I know the province of Ontario like the back of my hand, and although family have trips have taken me to places like Winnipeg, Manitoba, and even Boston, Massachusetts, I've never been to the island of Haiti. I long to visit it, though my father told me he left because of a family feud which he won't discuss. My mother dislikes the idea of my going there because the island is full of our kind, and therefore off-limits...
"Don't I get a say in this?" I asked, timidly raising my hand, and Mom and Dad looked at me as though I had two heads. I may not be the most normal guy in the cosmos but at eighteen years old, I was sick and tired of my parents always acting as though I had no say in my life. Given what we are, I knew that deviating from the Rules or calling attention to myself was to invite disaster. Still, enough was enough...

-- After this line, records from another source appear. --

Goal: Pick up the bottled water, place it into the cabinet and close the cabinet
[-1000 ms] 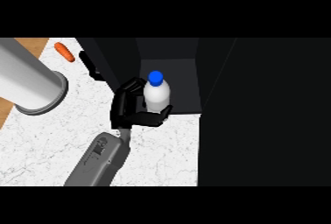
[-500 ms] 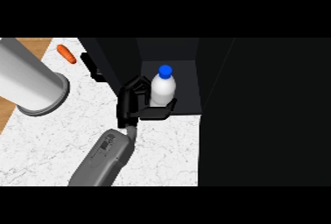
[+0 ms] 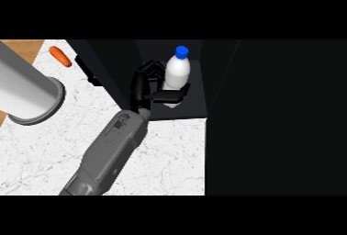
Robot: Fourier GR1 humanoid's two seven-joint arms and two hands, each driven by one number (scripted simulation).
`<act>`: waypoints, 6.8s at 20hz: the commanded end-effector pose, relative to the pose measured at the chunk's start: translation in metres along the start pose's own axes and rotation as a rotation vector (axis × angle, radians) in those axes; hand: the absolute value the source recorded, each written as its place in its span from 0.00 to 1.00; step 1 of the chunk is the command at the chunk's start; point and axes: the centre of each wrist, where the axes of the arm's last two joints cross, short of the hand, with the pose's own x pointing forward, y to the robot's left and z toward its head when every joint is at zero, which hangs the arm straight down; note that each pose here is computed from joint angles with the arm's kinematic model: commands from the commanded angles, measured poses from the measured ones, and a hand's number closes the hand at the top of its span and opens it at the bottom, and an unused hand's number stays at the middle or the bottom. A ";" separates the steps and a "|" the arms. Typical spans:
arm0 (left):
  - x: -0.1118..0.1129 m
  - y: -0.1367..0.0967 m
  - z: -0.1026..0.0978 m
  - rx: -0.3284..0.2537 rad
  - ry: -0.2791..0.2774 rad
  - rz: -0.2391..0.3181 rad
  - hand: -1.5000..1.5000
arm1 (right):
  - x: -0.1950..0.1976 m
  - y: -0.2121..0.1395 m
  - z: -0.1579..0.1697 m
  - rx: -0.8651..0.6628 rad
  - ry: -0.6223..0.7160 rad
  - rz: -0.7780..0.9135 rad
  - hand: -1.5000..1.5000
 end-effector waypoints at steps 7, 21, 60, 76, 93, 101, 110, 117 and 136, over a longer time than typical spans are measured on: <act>0.030 -0.014 -0.046 0.030 -0.051 -0.097 1.00 | 0.028 0.014 -0.009 0.031 -0.057 -0.060 0.00; 0.020 -0.011 -0.056 0.047 -0.044 -0.174 0.00 | 0.019 0.016 -0.010 0.040 -0.074 -0.049 0.00; -0.009 -0.033 0.093 -0.191 -0.179 0.266 0.00 | 0.025 0.017 -0.015 -0.009 -0.052 0.019 0.00; -0.005 0.055 0.190 -0.321 -0.124 0.298 1.00 | 0.030 0.034 -0.026 0.173 0.010 0.017 1.00; 0.019 0.189 0.200 -0.268 -0.163 0.262 0.00 | 0.043 0.058 -0.033 0.506 -0.010 0.024 1.00; 0.047 0.229 0.192 -0.219 -0.214 0.220 0.00 | 0.042 0.073 -0.041 0.626 0.022 -0.021 1.00; 0.058 0.252 0.201 -0.215 -0.188 0.232 0.00 | 0.034 0.086 -0.061 0.771 0.006 -0.023 1.00; 0.064 0.270 0.205 -0.214 -0.171 0.236 0.00 | 0.029 0.095 -0.081 0.873 0.019 0.004 1.00; 0.077 0.313 0.217 -0.255 -0.163 0.228 0.00 | 0.007 0.161 -0.140 0.835 0.037 -0.159 1.00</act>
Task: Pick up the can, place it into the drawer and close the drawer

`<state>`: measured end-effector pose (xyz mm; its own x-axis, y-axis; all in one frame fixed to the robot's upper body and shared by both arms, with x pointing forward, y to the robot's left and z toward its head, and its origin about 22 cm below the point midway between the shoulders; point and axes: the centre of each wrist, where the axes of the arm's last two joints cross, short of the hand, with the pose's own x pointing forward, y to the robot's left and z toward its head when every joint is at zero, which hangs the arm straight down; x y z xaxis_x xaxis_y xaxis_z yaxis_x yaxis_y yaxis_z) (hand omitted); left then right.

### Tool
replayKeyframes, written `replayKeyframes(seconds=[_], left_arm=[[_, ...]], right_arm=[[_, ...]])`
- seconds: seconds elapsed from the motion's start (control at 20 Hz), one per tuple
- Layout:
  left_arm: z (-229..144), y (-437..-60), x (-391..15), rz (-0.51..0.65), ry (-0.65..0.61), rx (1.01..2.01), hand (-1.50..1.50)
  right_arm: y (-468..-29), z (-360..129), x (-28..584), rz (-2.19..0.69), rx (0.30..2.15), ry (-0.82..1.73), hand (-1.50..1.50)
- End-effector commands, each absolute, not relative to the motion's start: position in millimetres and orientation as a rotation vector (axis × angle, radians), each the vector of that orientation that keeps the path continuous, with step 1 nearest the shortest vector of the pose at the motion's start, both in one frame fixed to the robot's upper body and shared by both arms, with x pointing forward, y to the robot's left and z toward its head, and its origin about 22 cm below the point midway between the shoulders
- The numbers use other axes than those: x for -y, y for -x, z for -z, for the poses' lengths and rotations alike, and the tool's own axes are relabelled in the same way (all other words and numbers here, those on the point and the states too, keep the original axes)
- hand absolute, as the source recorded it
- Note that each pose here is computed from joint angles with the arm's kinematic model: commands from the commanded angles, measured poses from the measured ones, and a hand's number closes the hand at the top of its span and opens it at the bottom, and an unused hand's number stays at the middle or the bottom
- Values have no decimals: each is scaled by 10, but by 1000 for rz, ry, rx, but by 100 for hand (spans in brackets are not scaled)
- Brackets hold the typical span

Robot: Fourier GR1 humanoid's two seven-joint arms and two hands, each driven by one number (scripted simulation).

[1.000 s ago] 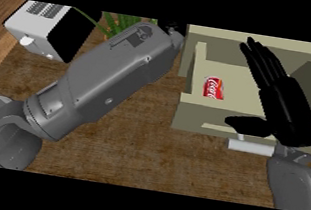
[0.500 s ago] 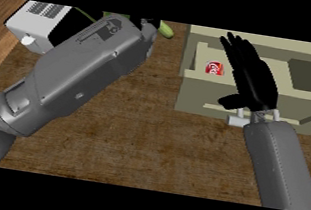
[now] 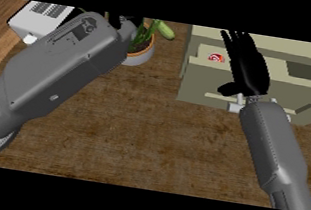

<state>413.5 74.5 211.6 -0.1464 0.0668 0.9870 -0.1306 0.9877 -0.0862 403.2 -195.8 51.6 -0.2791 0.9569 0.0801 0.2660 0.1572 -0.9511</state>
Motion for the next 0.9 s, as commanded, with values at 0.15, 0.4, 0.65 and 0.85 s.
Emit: replayKeyframes(seconds=[0.15,0.4,0.65,0.85], left_arm=[[-2070,-4052,-1035,-194,-56,1710,-150],[-2232,-4069,-1029,-193,-49,1710,-150],[-2168,-3932,-1069,-154,-39,1724,-150],[-2257,-3906,-1101,-159,-26,1719,-150]], right_arm=[[-4109,-207,2132,-1108,1649,1237,-150],[-4248,-296,2073,-1066,1681,1276,-150],[-4459,-610,1980,-1040,1664,1345,-150],[-4521,-698,1888,-1004,1679,1381,-150]])
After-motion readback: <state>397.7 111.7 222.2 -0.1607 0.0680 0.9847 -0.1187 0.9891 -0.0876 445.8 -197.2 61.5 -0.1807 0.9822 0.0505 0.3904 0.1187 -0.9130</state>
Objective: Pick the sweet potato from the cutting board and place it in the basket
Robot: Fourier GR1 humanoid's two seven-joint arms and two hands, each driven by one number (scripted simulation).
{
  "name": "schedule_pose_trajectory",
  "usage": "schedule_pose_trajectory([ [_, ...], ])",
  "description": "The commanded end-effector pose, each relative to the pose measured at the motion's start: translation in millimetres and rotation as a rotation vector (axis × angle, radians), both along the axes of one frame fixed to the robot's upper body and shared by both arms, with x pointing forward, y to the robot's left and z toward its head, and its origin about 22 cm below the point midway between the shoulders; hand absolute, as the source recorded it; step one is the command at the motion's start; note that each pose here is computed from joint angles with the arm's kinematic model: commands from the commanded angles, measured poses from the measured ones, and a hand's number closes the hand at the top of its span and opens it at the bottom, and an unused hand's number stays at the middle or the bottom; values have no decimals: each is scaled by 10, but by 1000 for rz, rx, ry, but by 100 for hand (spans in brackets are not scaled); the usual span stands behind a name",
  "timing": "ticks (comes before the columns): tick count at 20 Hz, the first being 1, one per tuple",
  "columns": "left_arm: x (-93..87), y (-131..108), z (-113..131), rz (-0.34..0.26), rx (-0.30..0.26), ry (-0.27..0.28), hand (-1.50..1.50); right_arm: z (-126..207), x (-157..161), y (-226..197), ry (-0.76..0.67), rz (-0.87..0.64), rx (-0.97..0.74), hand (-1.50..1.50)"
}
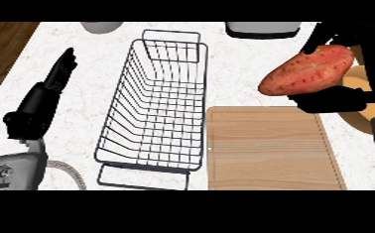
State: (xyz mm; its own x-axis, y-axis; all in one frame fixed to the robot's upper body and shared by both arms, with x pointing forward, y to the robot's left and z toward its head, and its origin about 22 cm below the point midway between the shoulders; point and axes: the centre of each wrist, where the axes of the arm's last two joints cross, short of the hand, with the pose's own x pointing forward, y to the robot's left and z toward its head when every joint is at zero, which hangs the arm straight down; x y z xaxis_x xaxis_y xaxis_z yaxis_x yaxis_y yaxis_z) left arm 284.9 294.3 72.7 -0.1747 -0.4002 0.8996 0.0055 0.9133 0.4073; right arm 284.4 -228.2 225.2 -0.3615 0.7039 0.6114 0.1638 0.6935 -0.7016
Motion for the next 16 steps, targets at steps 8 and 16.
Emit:
schedule_pose_trajectory([
  [8, -27, -54, -65, -16, 3, 11, 0, 952, -199, 1163, 91, 150, -9, 150],
  [16, 45, -23, 12, -8, 3, -10, 0, 1100, -3, 1799, 251, 167, -21, 150],
])
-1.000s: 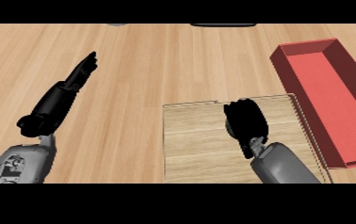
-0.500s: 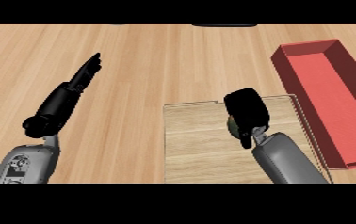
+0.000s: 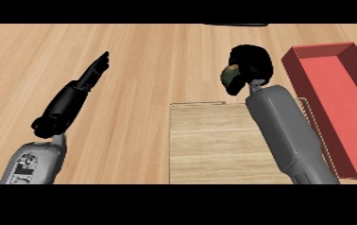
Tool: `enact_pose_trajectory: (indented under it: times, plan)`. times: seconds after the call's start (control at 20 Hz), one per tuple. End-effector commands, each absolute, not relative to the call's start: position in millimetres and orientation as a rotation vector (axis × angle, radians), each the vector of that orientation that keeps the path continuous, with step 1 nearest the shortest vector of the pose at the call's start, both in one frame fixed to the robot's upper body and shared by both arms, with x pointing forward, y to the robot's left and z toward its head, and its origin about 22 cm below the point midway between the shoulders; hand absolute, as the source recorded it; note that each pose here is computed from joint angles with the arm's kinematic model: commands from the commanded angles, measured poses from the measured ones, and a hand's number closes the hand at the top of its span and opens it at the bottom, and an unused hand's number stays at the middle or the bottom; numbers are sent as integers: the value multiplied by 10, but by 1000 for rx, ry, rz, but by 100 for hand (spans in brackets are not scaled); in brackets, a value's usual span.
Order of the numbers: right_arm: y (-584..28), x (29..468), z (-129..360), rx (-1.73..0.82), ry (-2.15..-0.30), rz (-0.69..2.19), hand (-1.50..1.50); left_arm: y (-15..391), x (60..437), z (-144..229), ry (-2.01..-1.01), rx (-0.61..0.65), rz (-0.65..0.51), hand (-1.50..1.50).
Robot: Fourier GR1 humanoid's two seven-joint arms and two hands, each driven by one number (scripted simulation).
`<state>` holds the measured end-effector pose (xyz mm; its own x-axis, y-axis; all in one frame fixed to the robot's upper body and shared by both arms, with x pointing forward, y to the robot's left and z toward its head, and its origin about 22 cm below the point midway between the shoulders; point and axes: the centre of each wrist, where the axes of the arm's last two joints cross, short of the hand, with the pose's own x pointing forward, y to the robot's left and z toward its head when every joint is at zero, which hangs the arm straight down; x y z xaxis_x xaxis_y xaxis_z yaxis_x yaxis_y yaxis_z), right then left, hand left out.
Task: Pick the squash from the tray and place it in the cardboard box
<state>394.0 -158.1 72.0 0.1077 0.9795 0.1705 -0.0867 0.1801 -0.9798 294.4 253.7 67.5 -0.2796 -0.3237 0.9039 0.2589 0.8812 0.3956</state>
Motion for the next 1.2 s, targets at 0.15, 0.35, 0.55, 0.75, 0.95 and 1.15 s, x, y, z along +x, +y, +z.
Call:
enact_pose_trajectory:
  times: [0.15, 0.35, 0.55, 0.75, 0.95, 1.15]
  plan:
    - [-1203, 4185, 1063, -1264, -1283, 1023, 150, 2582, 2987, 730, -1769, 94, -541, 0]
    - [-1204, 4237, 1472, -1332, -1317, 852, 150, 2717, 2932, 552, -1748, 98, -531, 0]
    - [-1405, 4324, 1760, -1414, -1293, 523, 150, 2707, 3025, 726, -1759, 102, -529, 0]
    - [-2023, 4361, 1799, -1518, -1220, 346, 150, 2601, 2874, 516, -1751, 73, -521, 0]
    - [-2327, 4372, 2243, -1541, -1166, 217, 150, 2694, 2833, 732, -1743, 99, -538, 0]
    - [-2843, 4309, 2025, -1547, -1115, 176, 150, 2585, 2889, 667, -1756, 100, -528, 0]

"Jeremiah, son, of course you do, it is your life," Dad replied, and Mom looked at me, with a sad little smile that made my heart wince. She nodded in agreement with Dad, but otherwise remained silent. Believe it or not, Mom has always been a woman of few words. Dad and I kind of have a way of understanding her, and of relating to one another. It's not just because we're a family. It's because of what we are...
"Mom, Dad, I want to see the world, I was thinking of taking September to December off and start school at Carleton University in January instead," I replied, and I sighed, and waited. It didn't take my parents long to blow up. Mom's eyes turned bright yellow for a moment, something which happens when she's really angry or scared. It was over in an instant, and her eyes resumed their normal dark brown color. Phew.
"Jeremiah Taylor Marseille, your father and I worked our butts off to pay for your school, and this is how you repay us?" Mom said, her voice quiet and full of wrath. I looked at my mother and father, and braced myself for the storm. For the next hour, Mom railed against my life choices, and my foolishness and youthful arrogance. I argued with her while Dad wisely kept his mouth shut. In the end, I would not budge, and neither would Mom...
"I'm going," I said, and I rose from the family table and walked away from Mom and Dad without another word. I locked myself in my room, my nice, spacious bedroom, filled with posters of everyone from Prime Minister Justin Trudeau to former Massachusetts Governor Deval Patrick, whom I learned about during a trip to Boston a few years back. I admire liberal political figures from around the world the way other young guys and gals admire professional athletes and Hollywood celebrities. Don't ask.
Lying in bed, I thought of all the twists and turns my life has taken recently. After my days at Ellsworth Kingsley ended, I kept in touch with this young woman named Megan Westward, whom I've always had a crush on. Tall and willowy, with reddish hair and lively brown eyes, porcelain skin and the most generous mouth, Megan is the gal who has haunted my dreams ever since, well, forever.
"You should come to the University of Ottawa with me," Megan said to me, a few months ago. We were hanging out inside the Rideau Shopping Center, the busiest place in the City of Ottawa, Ontario. Unlike my friends, I seldom come to the city, finding the noise overwhelming. Also, the smell of so many humans packed in one place awakens parts of me I prefer not to believe even exist, thank you very much.